Best For: Large enterprises (USD 1B+ revenue) already running HighRadius for AR who want forecasting from the same vendor. See HighRadius alternatives for cash forecasting.
Pricing: Custom enterprise pricing tied to volume and module count. Total annual cost typically high six to low seven figures.

3. Kyriba: Best for Global Treasury and Multi-Bank Connectivity
Kyriba is the market-leading enterprise treasury suite covering cash management, payments, FX, risk, and forecasting. Cash forecasting is one module within a broader treasury platform — powerful when full treasury depth is needed, expensive when forecasting is the only requirement.
Pros:
- Mature enterprise treasury suite with strong cash visibility, payment hub, and FX capabilities.
- Established Fortune 500 customer base with deep banking-connectivity coverage.
- Robust scenario modeling for FX risk and liquidity stress testing.
Cons:
- Cash forecasting is module-level inside a broader treasury suite.
- Implementation runs 6-12 months and total cost of ownership reflects that.
- Forecast accuracy depends on data quality from upstream sources (AR, AP); the platform is a forecaster, not an AR-execution layer.
Best For: Large enterprises (USD 1B+ revenue) with sophisticated treasury operations spanning multiple banks, currencies, and entities.
Pricing: Custom enterprise pricing typically running mid to high six figures annually plus implementation services.

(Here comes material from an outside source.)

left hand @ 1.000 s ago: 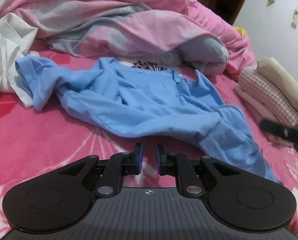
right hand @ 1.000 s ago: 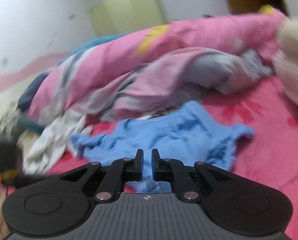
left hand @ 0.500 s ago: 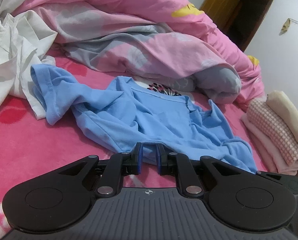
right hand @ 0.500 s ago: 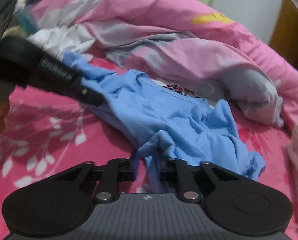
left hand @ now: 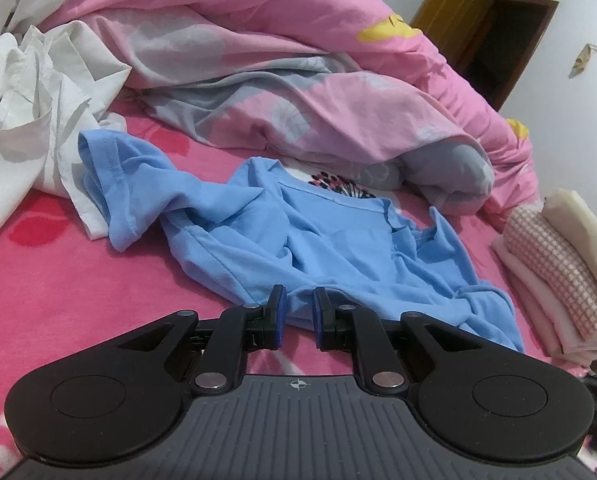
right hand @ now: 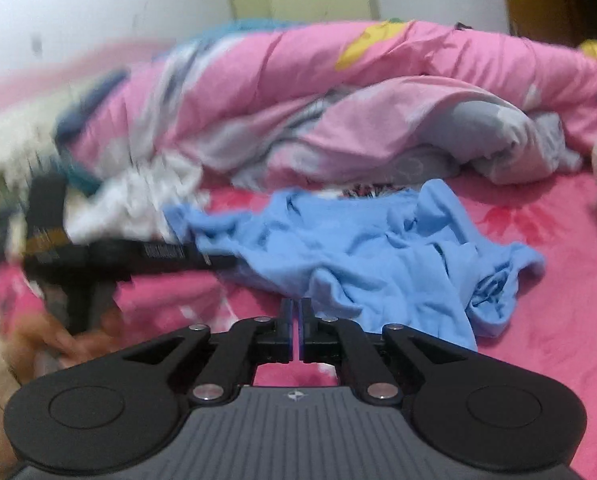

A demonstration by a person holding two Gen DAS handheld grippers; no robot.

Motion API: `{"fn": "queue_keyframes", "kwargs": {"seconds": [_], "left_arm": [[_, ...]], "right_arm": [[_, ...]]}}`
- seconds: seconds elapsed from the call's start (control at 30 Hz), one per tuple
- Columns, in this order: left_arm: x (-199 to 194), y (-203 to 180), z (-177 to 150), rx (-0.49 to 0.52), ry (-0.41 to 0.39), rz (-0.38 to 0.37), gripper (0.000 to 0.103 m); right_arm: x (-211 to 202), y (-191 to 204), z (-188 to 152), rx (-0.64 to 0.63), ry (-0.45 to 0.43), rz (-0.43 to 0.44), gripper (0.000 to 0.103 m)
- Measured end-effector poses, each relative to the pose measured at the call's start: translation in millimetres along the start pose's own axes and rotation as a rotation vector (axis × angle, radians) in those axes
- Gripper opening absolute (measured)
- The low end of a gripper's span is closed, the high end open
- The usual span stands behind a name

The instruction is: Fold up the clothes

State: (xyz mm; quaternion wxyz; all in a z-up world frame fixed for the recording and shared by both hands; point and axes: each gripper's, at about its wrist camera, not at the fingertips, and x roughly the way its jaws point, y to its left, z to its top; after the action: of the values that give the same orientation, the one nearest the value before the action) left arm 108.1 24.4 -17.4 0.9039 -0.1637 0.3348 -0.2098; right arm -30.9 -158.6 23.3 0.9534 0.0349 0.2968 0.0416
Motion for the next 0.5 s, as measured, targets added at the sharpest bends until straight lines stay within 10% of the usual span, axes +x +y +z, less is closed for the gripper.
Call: {"fn": "queue_keyframes", "kwargs": {"seconds": [0.13, 0.27, 0.33, 0.5], "left_arm": [[2, 1, 1, -0.007, 0.007, -0.001, 0.012], [2, 2, 1, -0.009, 0.009, -0.005, 0.012], [3, 2, 2, -0.009, 0.01, -0.006, 0.012], [4, 2, 2, -0.015, 0.015, -0.005, 0.012]], "right_arm": [[34, 37, -7, -0.245, 0.011, -0.14, 0.048], [80, 58, -21, -0.433, 0.028, -0.307, 0.043], [87, 54, -22, -0.432, 0.02, -0.343, 0.023], [51, 33, -10, -0.217, -0.024, -0.22, 0.008]]}}
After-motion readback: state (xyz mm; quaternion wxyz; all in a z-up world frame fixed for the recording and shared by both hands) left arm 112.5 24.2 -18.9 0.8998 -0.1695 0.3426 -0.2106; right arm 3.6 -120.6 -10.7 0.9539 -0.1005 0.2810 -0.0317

4. Workday Adaptive Planning: Best for FP&A-Led Cash Forecasting
Adaptive Planning (formerly Adaptive Insights) is an FP&A platform with cash flow forecasting as one capability among many. Strong fit for finance organizations where forecasting lives in the FP&A team and the company is already running Workday for HR and financials.
Pros:
- Native integration with Workday HR and financials reduces data-integration overhead.
- Powerful what-if scenarios and driver-based forecasting capabilities.
- Strong reporting and dashboarding for executive consumption.
Cons:
- Cash forecasting is configuration on top of a planning platform — less out-of-the-box than dedicated forecasting tools.
- Requires FP&A modeling expertise to build and maintain accurate cash forecasts.
- AR-level prediction depends on whether AR data is loaded into the model in sufficient detail.
Best For: Large enterprises (USD 500M+ revenue) where FP&A owns cash forecasting and the organization is already running Workday for financials.
Pricing: Per-user subscription tied to seat count. Mid-to-large enterprise deployments typically USD 100,000 to USD 500,000 per year.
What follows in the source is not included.